Two Raymarine tiller pilots have died. The Pelagic tiller pilot performed flawlessly even surviving the gale knockdowns. I don’t use it all the time because it is noisier than the Raymarines. I did use sheet to tiller part of the time.
I haven’t looked at the Yellowbrick tracking page, but saw from some emails that it uploaded as it was supposed to. I also sent and received three emails from Carol, who is the only one who has that address. I carry Carol with me everywhere, including the monastery of the sea. The Yellowbrick email worked flawlessly. On some past passages there was a software problem. The Yellowbrick now shows 53% charge.

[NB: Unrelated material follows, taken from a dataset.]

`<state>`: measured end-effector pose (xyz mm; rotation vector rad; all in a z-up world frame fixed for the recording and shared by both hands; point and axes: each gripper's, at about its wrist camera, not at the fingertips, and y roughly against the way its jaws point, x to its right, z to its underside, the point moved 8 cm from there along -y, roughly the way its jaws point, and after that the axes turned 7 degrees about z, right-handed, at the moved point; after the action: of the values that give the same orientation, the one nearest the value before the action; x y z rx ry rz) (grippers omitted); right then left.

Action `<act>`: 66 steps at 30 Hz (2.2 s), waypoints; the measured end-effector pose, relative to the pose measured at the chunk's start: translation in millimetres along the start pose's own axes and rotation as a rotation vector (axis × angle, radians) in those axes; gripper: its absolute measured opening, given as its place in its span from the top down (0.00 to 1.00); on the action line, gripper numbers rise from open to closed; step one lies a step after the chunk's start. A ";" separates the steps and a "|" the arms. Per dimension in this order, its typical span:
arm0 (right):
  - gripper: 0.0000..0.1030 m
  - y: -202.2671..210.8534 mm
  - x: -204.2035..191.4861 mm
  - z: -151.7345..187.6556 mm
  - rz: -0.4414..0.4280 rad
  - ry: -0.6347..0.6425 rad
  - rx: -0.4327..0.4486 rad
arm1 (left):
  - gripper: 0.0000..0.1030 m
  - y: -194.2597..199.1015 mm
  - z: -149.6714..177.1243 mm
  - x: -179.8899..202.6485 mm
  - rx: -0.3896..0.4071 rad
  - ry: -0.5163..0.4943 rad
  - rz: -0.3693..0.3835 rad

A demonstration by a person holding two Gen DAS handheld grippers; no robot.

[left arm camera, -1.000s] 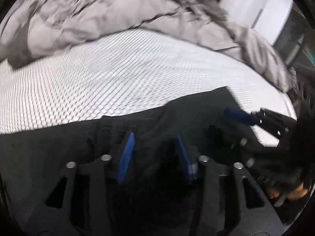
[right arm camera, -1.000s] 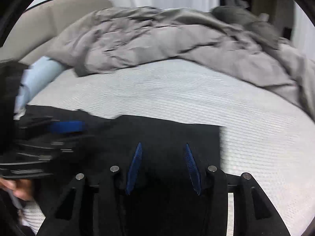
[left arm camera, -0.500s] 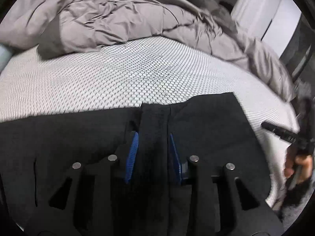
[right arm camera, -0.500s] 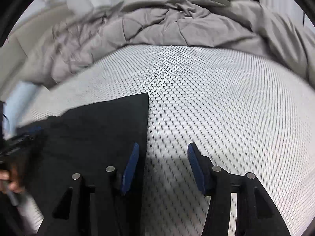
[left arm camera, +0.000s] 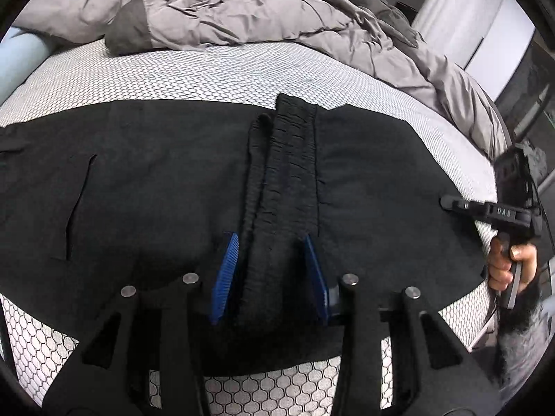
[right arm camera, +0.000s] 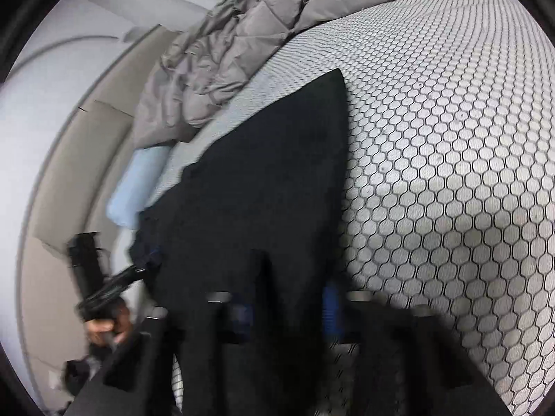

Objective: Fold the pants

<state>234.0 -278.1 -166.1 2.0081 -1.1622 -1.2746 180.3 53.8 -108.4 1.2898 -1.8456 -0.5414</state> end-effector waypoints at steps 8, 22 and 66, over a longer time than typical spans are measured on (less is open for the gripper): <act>0.84 25.6 0.6 -26.0 0.153 0.097 0.088 | 0.65 -3.2 31.1 32.1 -0.060 -0.134 0.059; 0.58 49.7 -61.9 -0.3 0.303 0.302 0.235 | 0.48 18.4 3.7 73.4 0.089 -0.142 0.106; 0.49 -30.4 -46.3 -43.3 0.473 0.377 0.093 | 0.64 -96.6 -55.0 110.0 -0.113 -0.243 0.103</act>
<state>275.5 -224.4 -147.7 1.7811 -1.4075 -0.5903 262.6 -79.1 -105.5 1.0855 -2.0358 -0.7628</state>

I like St. Helena very much. It is remote, quaint, and unchanged ashore from when I was here in 1988. An airport has been built at a cost of more than three hundred million dollars and was supposed to open last year, but almost unbelievably they built it in the wrong place, on the edge of the cliffs on the windward side of the island where turbulence from the trade winds meeting those cliffs makes landings and takeoffs unacceptably dangerous. How such a mistake could be made by presumably professionals boggles the mind. In any event, when any of the 4,000 residents of St. Helena see an unfamiliar face they still know you’ve sailed there on your own and are charmingly friendly.
St. Helena’s land moved exceedingly beneath my feet for the first few hours I was ashore.
On this passage we moved from the Eastern Hemisphere to the Western. On the next we will move from the Southern to the Northern. Time and chance permitting, next stop St. Lucia, 3800 miles distant, bearing 295º.
If we make it, we will have done more than half the planet since Darwin, Australia, with two stops, Durban and St. Lucia. Darwin 131ºE. St.Lucia 61ºW.
I didn’t even plan that. It may just happen.
I do not share the Disneyesque ‘if you wish upon a star’ delusion. Many things are impossible. But much more is possible than most people think. Many, perhaps even most, limitations are self-imposed. So if you want to do what has never been done and go to the edge of human experience, don’t impose limitations on yourself and don’t let anyone else impose them on you, Plan, calculate risk, prepare to the extent of your resources. Give yourself ample time. Don’t do things at the last minute.
People often praise me for my courage. I have never claimed to be courageous. Courage is doing something you are afraid to do. People think I have courage because I do things they are afraid to do. Nerve is the willingness, after planing, calculating and preparing, to embark on an endeavor whose outcome is uncertain and may be fatal. So if after that preparation, you have the nerve, go.
Trust all is well on the mainland. I heard no news while at sea—a pleasure—and haven’t bothered to catch up since I arrived.